Synthesis of novel galeterone derivatives and evaluation of their in vitro activity against prostate cancer cell lines
- Eur J Med Chem. 2019 Oct 1:179:483-492. doi: 10.1016/j.ejmech.2019.06.040.
- 1. Laboratory of Growth Regulators, The Czech Academy of Sciences, Institute of Experimental Botany & Palacký University, Šlechtitelů 27, 783 71, Olomouc, Czech Republic. Electronic address: [email protected].
- 2. Laboratory of Growth Regulators, The Czech Academy of Sciences, Institute of Experimental Botany & Palacký University, Šlechtitelů 27, 783 71, Olomouc, Czech Republic.
- 3. Institute of Chemistry, University of Białystok, K. Ciołkowskiego 1K, 15-245, Białystok, Poland.
- 4. Department of Chemical Biology and Genetics, Centre of the Region Haná for Biotechnological and Agricultural Research, Palacky University & Institute of Experimental Botany ASCR, Šlechtitelů 27, 78371, Olomouc, Czech Republic; Department of Physical Chemistry, Regional Centre of Advanced Technologies and Materials, Faculty of Science, Palacky University, 17. listopadu 12, 771 46, Olomouc, Czech Republic.
- 5. Department of Physical Chemistry, Regional Centre of Advanced Technologies and Materials, Faculty of Science, Palacky University, 17. listopadu 12, 771 46, Olomouc, Czech Republic.
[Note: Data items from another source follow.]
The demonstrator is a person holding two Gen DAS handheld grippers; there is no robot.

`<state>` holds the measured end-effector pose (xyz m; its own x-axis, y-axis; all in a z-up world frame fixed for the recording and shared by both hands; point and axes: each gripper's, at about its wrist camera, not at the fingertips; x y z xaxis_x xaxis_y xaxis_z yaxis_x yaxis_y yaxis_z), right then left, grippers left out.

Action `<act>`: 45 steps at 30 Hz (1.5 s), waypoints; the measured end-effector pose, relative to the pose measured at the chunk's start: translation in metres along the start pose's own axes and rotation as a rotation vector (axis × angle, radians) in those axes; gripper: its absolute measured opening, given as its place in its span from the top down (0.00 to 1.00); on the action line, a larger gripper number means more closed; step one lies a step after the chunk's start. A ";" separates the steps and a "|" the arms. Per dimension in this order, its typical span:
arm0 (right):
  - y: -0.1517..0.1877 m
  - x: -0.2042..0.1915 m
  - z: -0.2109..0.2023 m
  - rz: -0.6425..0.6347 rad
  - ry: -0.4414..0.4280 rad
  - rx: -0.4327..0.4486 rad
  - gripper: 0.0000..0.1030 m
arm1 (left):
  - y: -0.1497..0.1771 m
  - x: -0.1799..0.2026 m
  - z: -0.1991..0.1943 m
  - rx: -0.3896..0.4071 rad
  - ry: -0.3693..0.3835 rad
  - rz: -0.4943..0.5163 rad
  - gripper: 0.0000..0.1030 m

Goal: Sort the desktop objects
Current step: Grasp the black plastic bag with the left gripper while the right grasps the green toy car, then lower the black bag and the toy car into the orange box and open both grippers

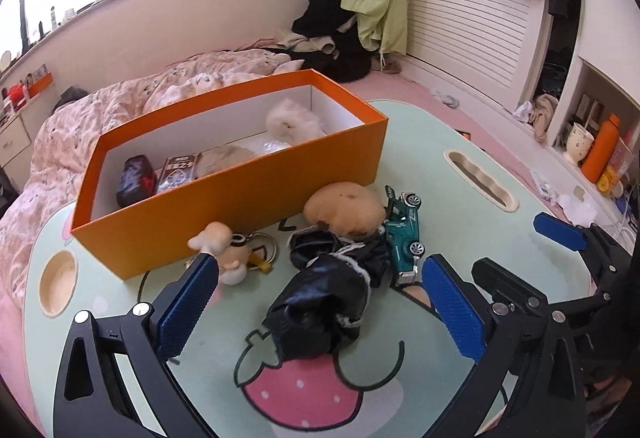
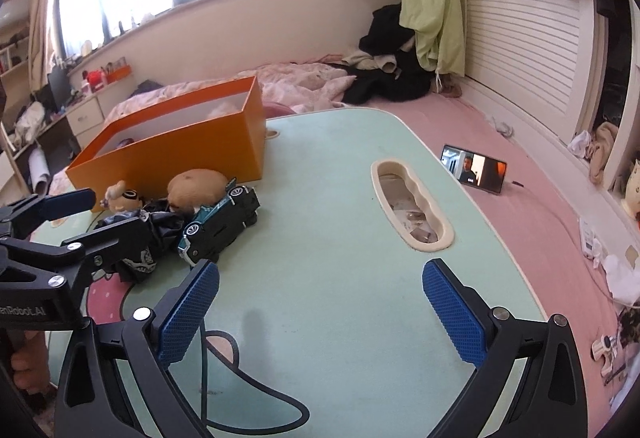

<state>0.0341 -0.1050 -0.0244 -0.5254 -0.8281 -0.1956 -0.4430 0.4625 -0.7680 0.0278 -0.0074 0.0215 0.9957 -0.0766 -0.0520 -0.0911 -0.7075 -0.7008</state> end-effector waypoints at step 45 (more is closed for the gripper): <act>-0.020 -0.023 0.019 -0.068 -0.123 -0.101 0.78 | 0.058 -0.030 -0.036 0.018 -0.022 -0.055 0.62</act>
Point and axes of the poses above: each gripper's, at about its wrist camera, not at the fingertips, and z roughly the way its jaws point, x to its right, y to its underside, and after that the axes turned 1 degree about y, right-handed
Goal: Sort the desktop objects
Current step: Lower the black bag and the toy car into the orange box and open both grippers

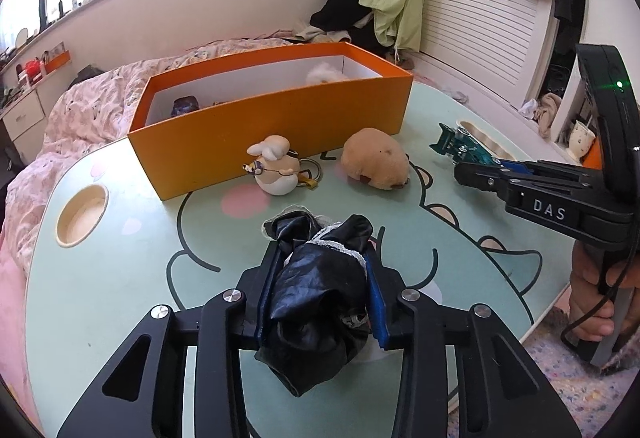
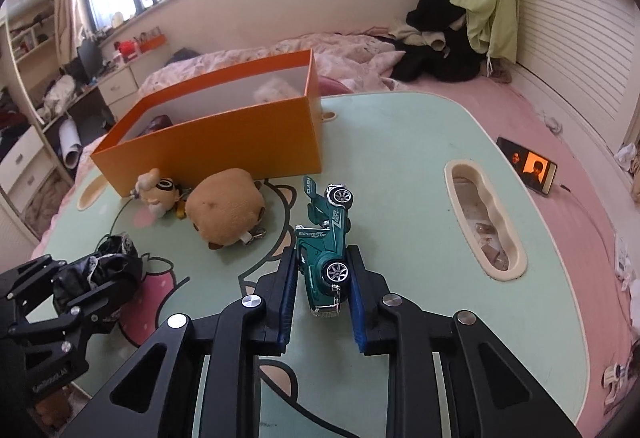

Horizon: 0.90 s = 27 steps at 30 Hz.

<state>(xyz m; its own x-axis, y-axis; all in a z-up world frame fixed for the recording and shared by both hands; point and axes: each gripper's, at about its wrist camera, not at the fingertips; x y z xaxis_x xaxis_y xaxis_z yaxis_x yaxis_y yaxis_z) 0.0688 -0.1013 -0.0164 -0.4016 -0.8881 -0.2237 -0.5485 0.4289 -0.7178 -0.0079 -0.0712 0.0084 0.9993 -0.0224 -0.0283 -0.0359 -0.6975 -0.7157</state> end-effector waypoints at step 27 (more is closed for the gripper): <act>-0.147 -0.050 0.070 -0.044 -0.131 -0.010 0.69 | -0.136 -0.101 0.062 -0.009 -0.026 -0.269 0.43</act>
Point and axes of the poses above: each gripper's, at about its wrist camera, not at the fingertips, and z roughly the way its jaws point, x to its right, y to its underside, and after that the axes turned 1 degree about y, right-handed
- 6. Institute of Chemistry, University of Białystok, K. Ciołkowskiego 1K, 15-245, Białystok, Poland. Electronic address: [email protected].
Prostate Cancer is one of the main causes of male cancer-related deaths worldwide and the suppression of Androgen Receptor signalling is established as an effective strategy for the treatment. A series of galeterone analogues including several steroid-fused azacycles, as well as 17-(benzimidazol-1-ylimino), 16α-(benzimidazol-2-ylamino), and 16α-(benzothiazol-2-ylamino) steroid derivatives, were synthesized and tested against prostate Cancer cell lines. Candidate compound 3f was shown to reduce AR-regulated transcription in a dose-dependent manner in nanomolar ranges and suppress expression of AR-regulated proteins Nkx3.1 and PSA in 22Rv1-ARE14 and VCaP Cancer cell lines. Flexible docking study revealed similar position of 3f within AR binding site in comparison of galeterone even with stronger binding energy.